Lesson 14: Work-Stealing Scheduler

Prerequisites: Lesson 10 (Task Scheduling), Lesson 13 (Channels). You need a working single-threaded executor before going multi-threaded.

Real-life analogy: supermarket checkout lanes

Single-threaded executor = one checkout lane:
┌──────────────────────────────────────────┐
│  Lane 1: [customer] [customer] [customer]│  One cashier.
│                                          │  Long line.
└──────────────────────────────────────────┘

Multi-threaded (no stealing) = N lanes, unbalanced:
┌──────────────────────────────────────────┐
│  Lane 1: [customer] [customer] [customer]│  Busy!
│  Lane 2: [customer]                      │  Almost idle.
│  Lane 3:                                 │  Empty!
│  Lane 4: [customer] [customer]           │
└──────────────────────────────────────────┘
  Some lanes are jammed while others are empty.

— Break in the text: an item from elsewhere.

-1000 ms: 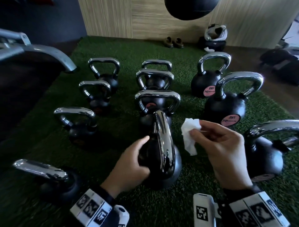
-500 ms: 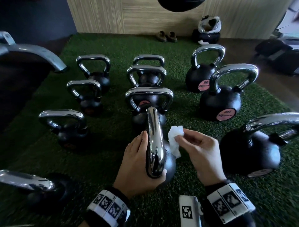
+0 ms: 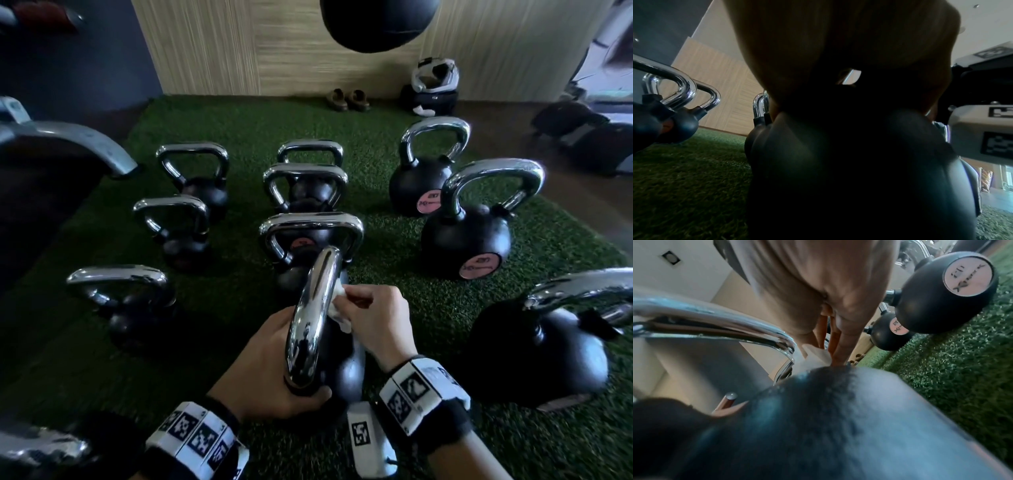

Work-stealing = lanes help each other:
┌──────────────────────────────────────────┐
│  Lane 1: [customer] [customer]           │
│  Lane 2: [customer] ←── stole from lane 1│
│  Lane 3: [customer] ←── stole from lane 1│
│  Lane 4: [customer]                      │
└──────────────────────────────────────────┘
  Idle cashiers walk to busy lanes and take customers.
  Result: balanced load, shorter wait times.

Why work-stealing?

With N worker threads, you need a strategy for distributing tasks:

Strategy 1: Shared queue (simple, bad)
  All workers pop from ONE queue.
  Problem: lock contention. N threads fighting over one Mutex.

  ┌────────┐  ┌────────┐  ┌────────┐
  │Worker 0│  │Worker 1│  │Worker 2│
  └───┬────┘  └───┬────┘  └───┬────┘
      │           │           │
      └─────┬─────┴─────┬────┘
            │            │
       ┌────▼────────────▼────┐
       │  Shared Queue (Mutex)│  ← contention!
       └──────────────────────┘

Strategy 2: Local queues + work stealing (complex, fast)
  Each worker has its own queue. No contention for local work.
  When idle, steal from a random busy worker.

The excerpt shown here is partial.